● **The problem**: Pictures do not belong in the copy, so please give every entry below again exactly.

● **Given data**:
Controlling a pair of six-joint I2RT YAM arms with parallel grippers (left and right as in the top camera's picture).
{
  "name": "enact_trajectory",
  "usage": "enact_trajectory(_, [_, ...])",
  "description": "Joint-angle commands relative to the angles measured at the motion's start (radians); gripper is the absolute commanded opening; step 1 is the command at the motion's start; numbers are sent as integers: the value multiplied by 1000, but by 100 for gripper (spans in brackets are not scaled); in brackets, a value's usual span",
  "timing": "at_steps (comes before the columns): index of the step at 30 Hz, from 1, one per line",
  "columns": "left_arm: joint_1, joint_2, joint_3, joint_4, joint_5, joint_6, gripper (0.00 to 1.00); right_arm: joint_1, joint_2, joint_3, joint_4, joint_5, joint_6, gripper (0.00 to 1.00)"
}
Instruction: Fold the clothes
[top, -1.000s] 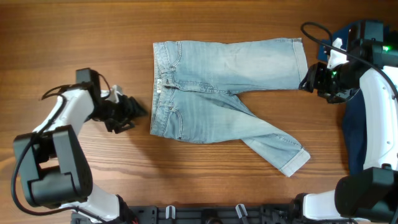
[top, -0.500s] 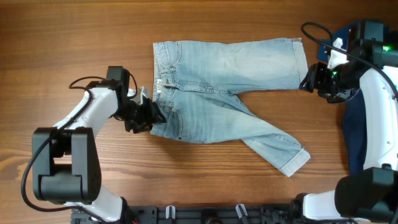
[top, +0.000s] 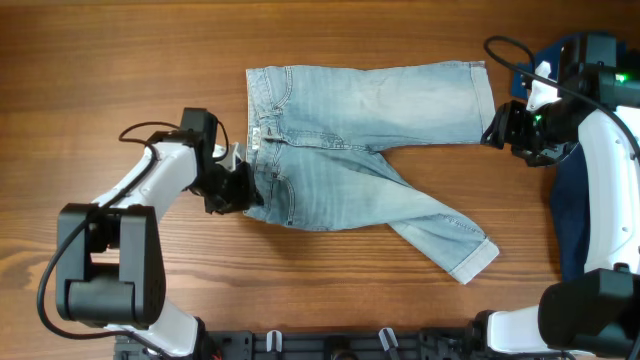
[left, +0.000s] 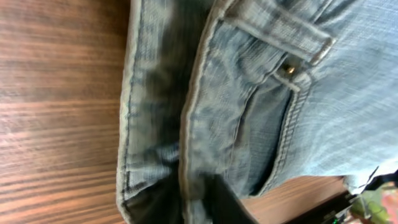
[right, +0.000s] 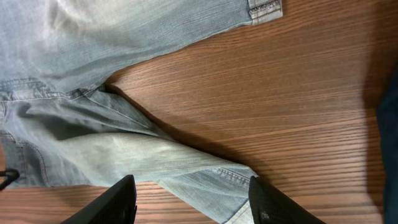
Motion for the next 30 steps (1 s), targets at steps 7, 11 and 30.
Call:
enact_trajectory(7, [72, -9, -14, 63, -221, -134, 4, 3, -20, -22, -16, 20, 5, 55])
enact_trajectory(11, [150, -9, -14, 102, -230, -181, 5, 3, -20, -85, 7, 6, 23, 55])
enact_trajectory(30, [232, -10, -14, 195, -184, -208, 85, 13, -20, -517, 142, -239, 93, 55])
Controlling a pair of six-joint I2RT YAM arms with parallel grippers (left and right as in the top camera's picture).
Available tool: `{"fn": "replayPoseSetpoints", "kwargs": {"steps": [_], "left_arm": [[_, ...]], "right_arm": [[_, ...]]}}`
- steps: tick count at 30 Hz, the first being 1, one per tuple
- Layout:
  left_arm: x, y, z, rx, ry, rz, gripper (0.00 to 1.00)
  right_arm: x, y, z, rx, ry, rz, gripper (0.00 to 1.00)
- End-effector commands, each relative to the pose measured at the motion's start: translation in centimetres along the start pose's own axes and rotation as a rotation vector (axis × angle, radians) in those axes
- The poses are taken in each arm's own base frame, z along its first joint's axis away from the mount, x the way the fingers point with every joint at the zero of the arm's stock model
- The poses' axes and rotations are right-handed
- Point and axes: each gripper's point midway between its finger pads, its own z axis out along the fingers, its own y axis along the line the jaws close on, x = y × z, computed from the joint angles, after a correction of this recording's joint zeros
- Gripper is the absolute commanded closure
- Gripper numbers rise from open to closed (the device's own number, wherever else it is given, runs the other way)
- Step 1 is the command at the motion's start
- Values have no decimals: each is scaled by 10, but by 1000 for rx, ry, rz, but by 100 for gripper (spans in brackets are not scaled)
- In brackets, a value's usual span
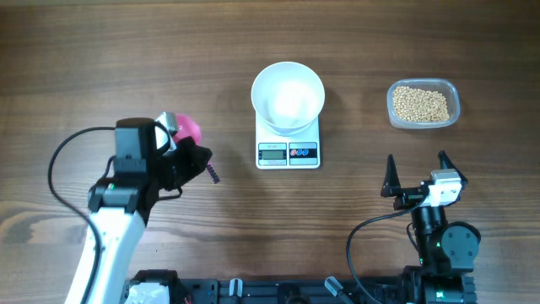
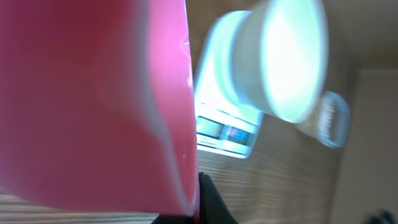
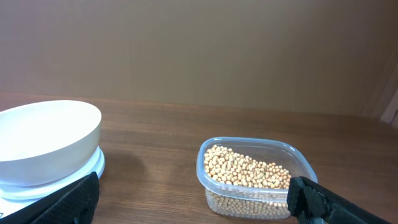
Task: Scoop item into bowl and weigh 150g on scale
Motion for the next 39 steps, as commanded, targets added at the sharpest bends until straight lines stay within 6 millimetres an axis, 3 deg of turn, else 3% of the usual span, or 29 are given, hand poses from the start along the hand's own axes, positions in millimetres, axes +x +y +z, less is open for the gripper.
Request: {"fn": "replayPoseSetpoints", "kwargs": {"steps": [1,10,16,25,39], "left_arm": [[-1,29,24,-119,37,-39,96],[8,61,69,-197,155,-103,96],[3,58,86,-151,161,-95,96],[-4,56,91,-129,145,-15,95],[12,30,104,-93,165,108,92]], "right_arm": [[0,-1,0,8,-1,2,0],[0,-1,0,9,-1,2,0],[0,-1,0,8,0,2,0],[0,-1,0,8,0,2,0],[0,-1,0,9,0,2,0]]}}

● **Written answer**:
Controlling a pair of six-joint I2RT YAM arms with parallel grippers (left and right as in the top camera's picture).
{
  "name": "enact_trajectory",
  "usage": "enact_trajectory(_, [_, ...])",
  "description": "Joint-angle commands relative to the angles measured at the motion's start (radians); gripper is the absolute commanded opening; step 1 is the command at the motion's start; numbers are sent as integers: the value multiplied by 1000, but by 100 for gripper (spans in brackets are not scaled); in brackets, a value's usual span",
  "timing": "at_steps (comes before the columns): index of the step at 30 Hz, from 1, one per line",
  "columns": "left_arm: joint_1, joint_2, joint_3, joint_4, joint_5, joint_6, gripper (0.00 to 1.00); right_arm: joint_1, joint_2, joint_3, joint_4, joint_5, joint_6, gripper (0.00 to 1.00)"
}
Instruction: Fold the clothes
[top, -1.000s] 
[top, -0.500s] 
[top, +0.000s] 
[left, +0.000s] 
[right, +0.000s] 
Motion for the next 30 steps (1 s), targets at steps 7, 11 and 30.
Call:
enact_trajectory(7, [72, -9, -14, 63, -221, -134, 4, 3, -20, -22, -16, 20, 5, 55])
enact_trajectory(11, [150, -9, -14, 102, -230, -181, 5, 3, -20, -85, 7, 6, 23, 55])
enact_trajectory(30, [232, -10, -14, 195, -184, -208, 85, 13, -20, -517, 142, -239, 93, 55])
Controlling a pair of six-joint I2RT YAM arms with parallel grippers (left and right as in the top camera's picture).
Available tool: `{"fn": "replayPoseSetpoints", "kwargs": {"steps": [_], "left_arm": [[_, ...]], "right_arm": [[_, ...]]}}`
- steps: tick count at 30 Hz, the first being 1, one per tuple
- Layout:
  left_arm: x, y, z, rx, ry, rz, gripper (0.00 to 1.00)
  right_arm: x, y, z, rx, ry, rz, gripper (0.00 to 1.00)
- End-effector commands, each relative to the pose measured at the motion's start: translation in centimetres along the start pose's own axes and rotation as a rotation vector (axis × angle, radians) in those axes
- The poses are taken in each arm's own base frame, z along its first joint's axis away from the mount, x the way the fingers point with every joint at the zero of the arm's stock model
- The poses' axes and rotations are right-handed
- Point and axes: each gripper's point midway between its finger pads, its own z axis out along the fingers, its own y axis along the line the jaws close on, x = y × z, computed from the joint angles, after a correction of this recording's joint zeros
- Gripper is the absolute commanded closure
- Gripper numbers rise from open to closed (the device's own number, wherever else it is given, runs the other way)
- Step 1 is the command at the motion's start
- Values have no decimals: each is scaled by 10, but by 1000 for rx, ry, rz, but by 100 for gripper (spans in brackets are not scaled)
- In brackets, a value's usual span
Task: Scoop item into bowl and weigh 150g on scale
Motion for the next 39 steps, as commanded, targets added at the sharpest bends until straight lines stay within 6 millimetres an axis, 3 deg of turn, else 3% of the usual span, or 29 are given, hand poses from the start along the hand's own axes, positions in millimetres, axes +x +y +z, less is open for the gripper.
Request: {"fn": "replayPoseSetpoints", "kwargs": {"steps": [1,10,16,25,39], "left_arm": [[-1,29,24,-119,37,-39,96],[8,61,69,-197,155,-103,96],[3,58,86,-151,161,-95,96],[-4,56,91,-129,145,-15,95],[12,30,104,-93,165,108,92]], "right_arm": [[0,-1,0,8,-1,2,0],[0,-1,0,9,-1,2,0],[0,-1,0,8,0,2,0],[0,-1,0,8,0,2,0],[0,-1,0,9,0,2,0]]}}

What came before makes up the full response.